* _EXERCISE INSTRUCTIONS_: Begin at the line containing "- steps: tick" in the entries below and end at the line containing "- COLUMN is"; transcribe that range exactly and nothing outside it.

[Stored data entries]
##############################

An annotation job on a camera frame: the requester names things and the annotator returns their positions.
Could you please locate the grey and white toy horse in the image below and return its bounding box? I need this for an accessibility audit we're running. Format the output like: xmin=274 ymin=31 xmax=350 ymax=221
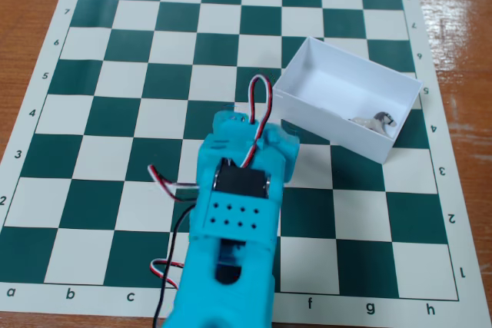
xmin=348 ymin=111 xmax=397 ymax=139

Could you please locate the white open cardboard box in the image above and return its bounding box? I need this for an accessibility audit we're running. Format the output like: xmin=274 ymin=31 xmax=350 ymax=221
xmin=271 ymin=35 xmax=424 ymax=165

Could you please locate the green and cream chessboard mat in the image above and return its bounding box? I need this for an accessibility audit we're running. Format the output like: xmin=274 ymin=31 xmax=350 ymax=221
xmin=0 ymin=0 xmax=480 ymax=327

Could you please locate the red white black looped cable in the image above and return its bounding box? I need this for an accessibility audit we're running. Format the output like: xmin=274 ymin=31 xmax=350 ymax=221
xmin=241 ymin=74 xmax=275 ymax=170

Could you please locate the red white black servo cable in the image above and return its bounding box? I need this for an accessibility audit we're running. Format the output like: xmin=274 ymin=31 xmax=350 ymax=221
xmin=147 ymin=163 xmax=201 ymax=204
xmin=148 ymin=257 xmax=182 ymax=291

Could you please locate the thin black cable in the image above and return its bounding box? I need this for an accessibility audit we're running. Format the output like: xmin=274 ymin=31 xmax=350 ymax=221
xmin=152 ymin=202 xmax=198 ymax=328

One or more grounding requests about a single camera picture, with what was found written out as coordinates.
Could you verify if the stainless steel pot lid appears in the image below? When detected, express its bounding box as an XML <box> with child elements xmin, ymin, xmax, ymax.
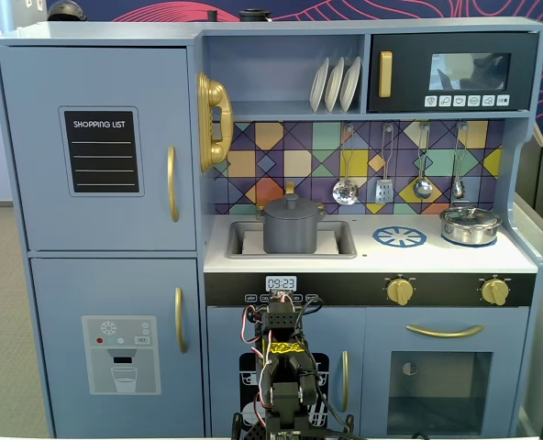
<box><xmin>440</xmin><ymin>204</ymin><xmax>498</xmax><ymax>226</ymax></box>

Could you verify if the gray plastic pot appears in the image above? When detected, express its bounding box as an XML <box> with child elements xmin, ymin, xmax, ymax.
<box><xmin>255</xmin><ymin>201</ymin><xmax>326</xmax><ymax>255</ymax></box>

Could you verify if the gray sink basin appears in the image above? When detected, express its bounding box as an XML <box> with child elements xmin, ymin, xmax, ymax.
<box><xmin>226</xmin><ymin>219</ymin><xmax>358</xmax><ymax>260</ymax></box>

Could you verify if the digital clock display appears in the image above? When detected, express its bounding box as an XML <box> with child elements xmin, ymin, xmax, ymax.
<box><xmin>265</xmin><ymin>275</ymin><xmax>297</xmax><ymax>292</ymax></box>

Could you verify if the steel slotted skimmer spoon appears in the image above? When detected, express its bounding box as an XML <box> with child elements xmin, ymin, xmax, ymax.
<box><xmin>331</xmin><ymin>123</ymin><xmax>360</xmax><ymax>206</ymax></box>

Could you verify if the steel slotted spatula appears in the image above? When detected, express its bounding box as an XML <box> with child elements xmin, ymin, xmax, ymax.
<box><xmin>374</xmin><ymin>122</ymin><xmax>395</xmax><ymax>204</ymax></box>

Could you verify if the blue dishwasher door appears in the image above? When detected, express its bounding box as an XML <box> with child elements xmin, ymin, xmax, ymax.
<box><xmin>206</xmin><ymin>305</ymin><xmax>365</xmax><ymax>436</ymax></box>

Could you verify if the blue wooden toy kitchen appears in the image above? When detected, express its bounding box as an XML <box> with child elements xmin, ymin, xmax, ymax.
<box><xmin>0</xmin><ymin>16</ymin><xmax>543</xmax><ymax>439</ymax></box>

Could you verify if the gold toy telephone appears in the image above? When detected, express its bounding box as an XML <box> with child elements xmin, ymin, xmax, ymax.
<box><xmin>195</xmin><ymin>71</ymin><xmax>234</xmax><ymax>173</ymax></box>

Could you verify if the white toy plate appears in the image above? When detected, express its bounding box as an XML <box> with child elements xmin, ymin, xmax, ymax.
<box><xmin>324</xmin><ymin>56</ymin><xmax>346</xmax><ymax>113</ymax></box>
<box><xmin>308</xmin><ymin>56</ymin><xmax>331</xmax><ymax>114</ymax></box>
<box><xmin>338</xmin><ymin>55</ymin><xmax>362</xmax><ymax>112</ymax></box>

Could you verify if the gold stove knob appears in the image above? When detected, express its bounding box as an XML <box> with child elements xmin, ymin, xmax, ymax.
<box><xmin>480</xmin><ymin>278</ymin><xmax>511</xmax><ymax>306</ymax></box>
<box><xmin>385</xmin><ymin>277</ymin><xmax>415</xmax><ymax>306</ymax></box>

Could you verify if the steel ladle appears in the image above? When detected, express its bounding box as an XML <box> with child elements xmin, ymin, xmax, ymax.
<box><xmin>412</xmin><ymin>121</ymin><xmax>435</xmax><ymax>201</ymax></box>

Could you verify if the blue oven door with window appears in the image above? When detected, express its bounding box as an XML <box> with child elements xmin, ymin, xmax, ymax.
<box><xmin>363</xmin><ymin>306</ymin><xmax>529</xmax><ymax>436</ymax></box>

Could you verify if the shopping list chalkboard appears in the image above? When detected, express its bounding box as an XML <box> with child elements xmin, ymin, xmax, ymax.
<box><xmin>58</xmin><ymin>105</ymin><xmax>145</xmax><ymax>197</ymax></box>

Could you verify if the small steel spoon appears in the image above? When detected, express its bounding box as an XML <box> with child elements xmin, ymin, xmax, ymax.
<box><xmin>450</xmin><ymin>120</ymin><xmax>469</xmax><ymax>200</ymax></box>

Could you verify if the small stainless steel pot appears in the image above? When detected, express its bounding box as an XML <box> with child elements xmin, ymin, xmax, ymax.
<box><xmin>438</xmin><ymin>205</ymin><xmax>503</xmax><ymax>247</ymax></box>

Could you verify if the black toy microwave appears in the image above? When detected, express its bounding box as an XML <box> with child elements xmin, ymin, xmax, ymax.
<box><xmin>367</xmin><ymin>31</ymin><xmax>539</xmax><ymax>114</ymax></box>

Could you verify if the black cylindrical object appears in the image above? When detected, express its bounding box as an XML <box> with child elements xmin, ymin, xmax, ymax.
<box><xmin>238</xmin><ymin>8</ymin><xmax>272</xmax><ymax>23</ymax></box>

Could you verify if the blue freezer door with dispenser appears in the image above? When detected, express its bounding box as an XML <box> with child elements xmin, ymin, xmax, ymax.
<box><xmin>28</xmin><ymin>257</ymin><xmax>206</xmax><ymax>437</ymax></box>

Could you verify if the blue fridge door with chalkboard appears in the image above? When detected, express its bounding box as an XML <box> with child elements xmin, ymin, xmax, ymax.
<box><xmin>0</xmin><ymin>45</ymin><xmax>198</xmax><ymax>252</ymax></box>

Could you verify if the black helmet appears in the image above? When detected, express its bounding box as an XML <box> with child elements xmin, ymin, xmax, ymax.
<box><xmin>46</xmin><ymin>0</ymin><xmax>88</xmax><ymax>22</ymax></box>

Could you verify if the gold fridge door handle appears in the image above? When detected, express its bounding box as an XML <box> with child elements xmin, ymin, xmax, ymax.
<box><xmin>166</xmin><ymin>145</ymin><xmax>181</xmax><ymax>224</ymax></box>

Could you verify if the gold freezer door handle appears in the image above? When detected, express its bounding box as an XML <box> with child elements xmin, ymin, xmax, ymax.
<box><xmin>174</xmin><ymin>286</ymin><xmax>188</xmax><ymax>354</ymax></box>

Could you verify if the gold dishwasher door handle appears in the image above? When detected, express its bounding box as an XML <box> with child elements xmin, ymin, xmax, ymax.
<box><xmin>340</xmin><ymin>350</ymin><xmax>349</xmax><ymax>413</ymax></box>

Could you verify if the gold microwave handle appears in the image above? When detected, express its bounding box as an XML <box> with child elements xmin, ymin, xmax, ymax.
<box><xmin>378</xmin><ymin>50</ymin><xmax>393</xmax><ymax>99</ymax></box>

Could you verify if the gold oven door handle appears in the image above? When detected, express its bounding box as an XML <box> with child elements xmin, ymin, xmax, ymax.
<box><xmin>405</xmin><ymin>324</ymin><xmax>485</xmax><ymax>339</ymax></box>

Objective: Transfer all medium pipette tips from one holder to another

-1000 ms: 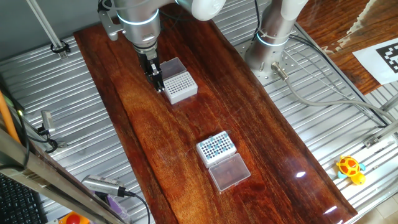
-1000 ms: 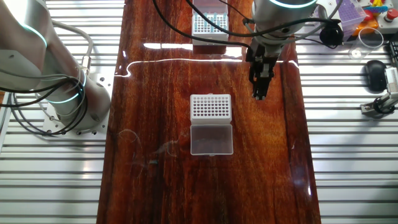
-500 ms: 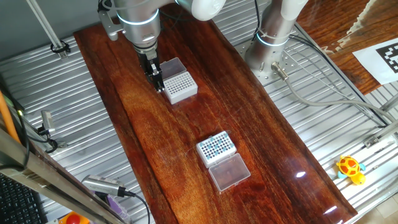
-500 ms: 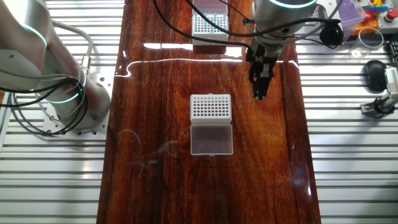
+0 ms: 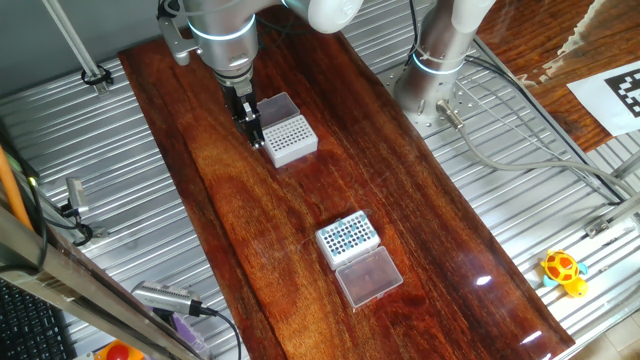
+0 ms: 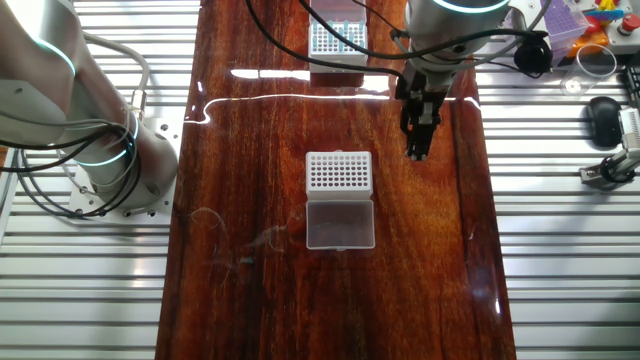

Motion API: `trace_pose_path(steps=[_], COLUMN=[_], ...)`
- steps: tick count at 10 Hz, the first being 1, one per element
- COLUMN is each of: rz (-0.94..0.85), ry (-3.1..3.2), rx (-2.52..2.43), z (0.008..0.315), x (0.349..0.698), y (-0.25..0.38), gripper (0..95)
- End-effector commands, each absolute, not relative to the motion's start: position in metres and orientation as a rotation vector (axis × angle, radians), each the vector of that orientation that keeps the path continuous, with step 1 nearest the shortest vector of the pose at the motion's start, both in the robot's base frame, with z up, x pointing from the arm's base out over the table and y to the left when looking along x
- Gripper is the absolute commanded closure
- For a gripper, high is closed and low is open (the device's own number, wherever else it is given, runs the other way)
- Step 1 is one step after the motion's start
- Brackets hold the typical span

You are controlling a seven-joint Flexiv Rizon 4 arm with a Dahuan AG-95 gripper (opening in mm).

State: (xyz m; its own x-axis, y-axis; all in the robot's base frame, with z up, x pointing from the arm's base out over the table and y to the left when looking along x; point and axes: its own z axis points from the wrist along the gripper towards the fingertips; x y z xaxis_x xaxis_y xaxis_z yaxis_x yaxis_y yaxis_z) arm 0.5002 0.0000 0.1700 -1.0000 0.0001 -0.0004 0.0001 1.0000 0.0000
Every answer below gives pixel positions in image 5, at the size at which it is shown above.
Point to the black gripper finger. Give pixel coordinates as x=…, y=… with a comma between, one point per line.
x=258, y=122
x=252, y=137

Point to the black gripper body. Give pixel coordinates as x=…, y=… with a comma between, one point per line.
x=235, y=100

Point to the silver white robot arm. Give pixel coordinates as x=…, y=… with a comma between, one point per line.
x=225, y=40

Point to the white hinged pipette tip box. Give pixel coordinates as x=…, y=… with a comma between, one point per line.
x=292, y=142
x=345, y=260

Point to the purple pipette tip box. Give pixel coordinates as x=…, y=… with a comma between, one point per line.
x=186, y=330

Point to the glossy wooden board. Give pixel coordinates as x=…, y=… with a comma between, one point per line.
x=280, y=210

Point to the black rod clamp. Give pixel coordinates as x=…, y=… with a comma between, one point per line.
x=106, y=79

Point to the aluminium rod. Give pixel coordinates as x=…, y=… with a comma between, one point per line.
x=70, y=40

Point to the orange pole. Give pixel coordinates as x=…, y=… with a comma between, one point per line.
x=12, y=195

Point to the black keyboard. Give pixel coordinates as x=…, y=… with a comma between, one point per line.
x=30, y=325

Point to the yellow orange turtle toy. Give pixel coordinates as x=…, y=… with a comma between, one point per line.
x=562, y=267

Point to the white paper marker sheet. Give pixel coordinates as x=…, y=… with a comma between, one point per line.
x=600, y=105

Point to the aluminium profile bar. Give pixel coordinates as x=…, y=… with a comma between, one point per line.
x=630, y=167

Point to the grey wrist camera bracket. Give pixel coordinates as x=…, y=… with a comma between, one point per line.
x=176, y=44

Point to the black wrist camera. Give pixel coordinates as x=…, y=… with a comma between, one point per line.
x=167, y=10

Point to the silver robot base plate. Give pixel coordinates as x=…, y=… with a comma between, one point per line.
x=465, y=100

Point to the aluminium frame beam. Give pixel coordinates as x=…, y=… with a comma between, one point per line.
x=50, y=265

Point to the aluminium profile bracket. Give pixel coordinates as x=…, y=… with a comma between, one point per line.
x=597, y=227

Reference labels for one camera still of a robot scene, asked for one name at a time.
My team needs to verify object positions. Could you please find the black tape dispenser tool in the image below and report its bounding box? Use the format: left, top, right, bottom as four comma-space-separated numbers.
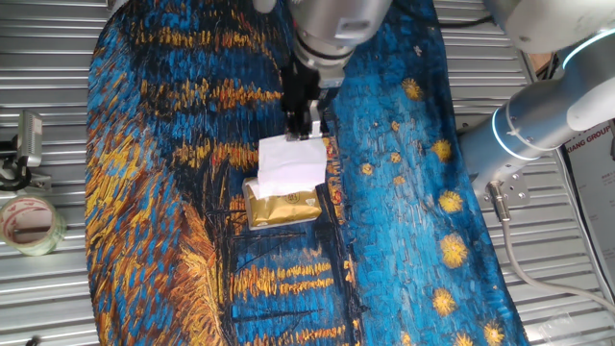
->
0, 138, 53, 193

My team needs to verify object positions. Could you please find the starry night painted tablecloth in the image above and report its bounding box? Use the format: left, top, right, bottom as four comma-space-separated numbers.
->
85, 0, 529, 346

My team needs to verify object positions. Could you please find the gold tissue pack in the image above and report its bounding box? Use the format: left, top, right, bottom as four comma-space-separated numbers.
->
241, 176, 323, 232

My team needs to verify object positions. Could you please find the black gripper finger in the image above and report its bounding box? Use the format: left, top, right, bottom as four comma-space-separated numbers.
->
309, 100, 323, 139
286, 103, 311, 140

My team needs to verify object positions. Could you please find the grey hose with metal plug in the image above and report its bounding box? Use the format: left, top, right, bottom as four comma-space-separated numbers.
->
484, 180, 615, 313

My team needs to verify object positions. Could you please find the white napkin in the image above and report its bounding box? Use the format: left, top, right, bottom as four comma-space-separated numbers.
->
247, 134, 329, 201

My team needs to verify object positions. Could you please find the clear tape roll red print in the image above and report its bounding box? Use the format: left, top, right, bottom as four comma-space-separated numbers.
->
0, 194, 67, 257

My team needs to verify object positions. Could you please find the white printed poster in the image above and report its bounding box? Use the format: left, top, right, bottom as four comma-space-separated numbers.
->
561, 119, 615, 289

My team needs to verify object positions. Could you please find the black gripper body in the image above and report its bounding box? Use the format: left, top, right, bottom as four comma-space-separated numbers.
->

##############################

* _OUTPUT OF THE EXERCISE_:
- steps: tick count at 10 Hz, the first being 1, one per element
- COLUMN is each of: rz (-0.94..0.85), ry (-3.1..3.2), rx (-2.52..2.43), z (0.008..0.315), x (0.349..0.698), y (-0.25..0.38), gripper (0..95)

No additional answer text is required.